Circulation

I like the light here. Perfect-looking people look all the more perfect in this light, and everyone else still is painted with the polish of perfection. There is a cool breeze circulating around my lips, entering from the open door where light pours in. It also pours in through the large glass doors and the loft ceilings with more tall windows. This place is far too fancy for someone like me, with every element designed to meet the highest of standards, and every guest seemingly architected to fit in their respective space, much like the ceramic mugs with half-heart-shaped handles.

It is a “gallery cafe” and its aesthetic is apropos. I’m far too desheviled for this space, but perhaps I’m performance art disrupting perfection. Women with crisp white button downs and bright blue jumpsuits and soft cotton flowing skirts are on display. Men who look like professors and rock stars and startup CEOs also design themselves into the scene. The “rock star” has tattoos and long hair and wears a muscle shirt that says “risk it for the biscuit.” I wonder if he really would.

Today, I’m ok with being alone. I’m enjoying the cool air pressing against my nose and tracing its invisible path and sources. I’m enjoying the parade of pants perfectly creased, too-perfectly creased for Sunday. And the tall trees outside, piercing up fiercly, far beyond my view. And those smaller, whisper trees that feature leaves in the season’s transition, a base of green yellows up into red orange, as if someone took a culinary torch and burnt just their tippy tops into rust.

I’m tired. Not tired as in I didn’t sleep last night, but tired as in a visceral exhaustion that aches through my bones. The exhaustion that comes with fighting getting one year older, one year further from my father’s death, one year away from my childhood home likely being sold, and forever away from identifying some greater purpose–or maybe moments away from that.

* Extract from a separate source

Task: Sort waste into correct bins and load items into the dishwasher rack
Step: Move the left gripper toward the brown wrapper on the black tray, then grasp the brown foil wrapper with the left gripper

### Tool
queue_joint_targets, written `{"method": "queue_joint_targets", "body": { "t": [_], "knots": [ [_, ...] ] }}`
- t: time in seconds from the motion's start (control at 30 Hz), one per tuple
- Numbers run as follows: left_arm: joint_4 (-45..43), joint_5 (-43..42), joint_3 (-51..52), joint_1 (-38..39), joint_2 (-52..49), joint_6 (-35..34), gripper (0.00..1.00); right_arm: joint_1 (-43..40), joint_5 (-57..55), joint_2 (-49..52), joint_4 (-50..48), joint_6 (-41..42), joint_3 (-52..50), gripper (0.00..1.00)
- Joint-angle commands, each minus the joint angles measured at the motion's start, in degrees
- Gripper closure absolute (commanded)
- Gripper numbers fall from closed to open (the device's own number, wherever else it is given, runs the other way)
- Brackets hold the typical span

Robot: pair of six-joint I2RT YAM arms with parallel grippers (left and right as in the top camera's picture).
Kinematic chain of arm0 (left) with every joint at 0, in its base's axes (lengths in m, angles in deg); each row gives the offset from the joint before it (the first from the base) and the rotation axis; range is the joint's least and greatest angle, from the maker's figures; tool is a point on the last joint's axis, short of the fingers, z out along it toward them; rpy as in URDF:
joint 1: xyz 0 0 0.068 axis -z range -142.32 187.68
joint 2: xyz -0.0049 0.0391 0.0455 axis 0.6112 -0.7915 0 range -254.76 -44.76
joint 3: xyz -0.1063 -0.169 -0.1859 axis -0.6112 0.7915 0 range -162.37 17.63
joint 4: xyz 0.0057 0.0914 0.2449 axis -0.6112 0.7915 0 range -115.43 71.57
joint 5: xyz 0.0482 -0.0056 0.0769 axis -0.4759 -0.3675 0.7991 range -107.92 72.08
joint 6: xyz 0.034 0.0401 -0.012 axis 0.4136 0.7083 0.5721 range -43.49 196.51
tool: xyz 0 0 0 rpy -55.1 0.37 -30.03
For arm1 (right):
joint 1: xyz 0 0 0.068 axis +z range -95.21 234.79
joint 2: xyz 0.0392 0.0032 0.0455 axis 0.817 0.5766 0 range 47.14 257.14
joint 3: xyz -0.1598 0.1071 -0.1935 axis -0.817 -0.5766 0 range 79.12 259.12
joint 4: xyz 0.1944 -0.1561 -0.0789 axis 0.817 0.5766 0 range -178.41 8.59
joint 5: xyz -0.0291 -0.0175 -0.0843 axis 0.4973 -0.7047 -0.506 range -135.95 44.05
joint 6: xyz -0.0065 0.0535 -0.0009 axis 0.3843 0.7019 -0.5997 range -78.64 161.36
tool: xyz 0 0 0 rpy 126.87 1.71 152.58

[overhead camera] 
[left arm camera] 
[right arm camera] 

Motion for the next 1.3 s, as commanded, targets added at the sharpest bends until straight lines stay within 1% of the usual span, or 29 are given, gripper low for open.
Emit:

I can barely keep my eyes open. But with them closed, as they are now, I do not fall asleep. I feel more awake than ever. I feel the breeze up against me, holding me, keeping me safe in my solitude. I have to go back to the real world shortly–this is just a brief post appointment hiatus to caffeinate and rejuvenate before the week ahead. The weeks ahead. The last month of 35.

Turning 36 is something. Not that it’s old, but it’s certainly way closer to 40 than I ever thought I’d ever be. And its gone so fast it’s clear that I’m also close to 50 and 60 and the rest of it. I want to do something in this vast pool of time I have left in good health before it’s gone. I’ve always felt death’s hold against me–as a child I’d close my eyes tight at night and wonder what it would be like to just be gone–but now it’s there, ahead of me, approaching. If the next 20 years of my life are dedicated to earning income and motherhood, that means I’ll be 56 before I have time to create. Not that I know what to create or have any talent, but I still want to find the time to try before I’m 56.

I just write these silly blog posts because they’re the only thing I have time for these days, and writing consistently, even pointlessly, helps me in my day job. But what else is there? There must be something more. It feels like a cruel trick that through childhood we’re given ample time to create and then, just when we have enough knowledge and maturity to say something meaningful via these creations, we have no time.

But I do have this time, sitting here, eyes closed, typing hopefully the right letters, circulating a thousand possibilities in my mind, breathing that fresh, pollinated fall air deep into my burning lungs.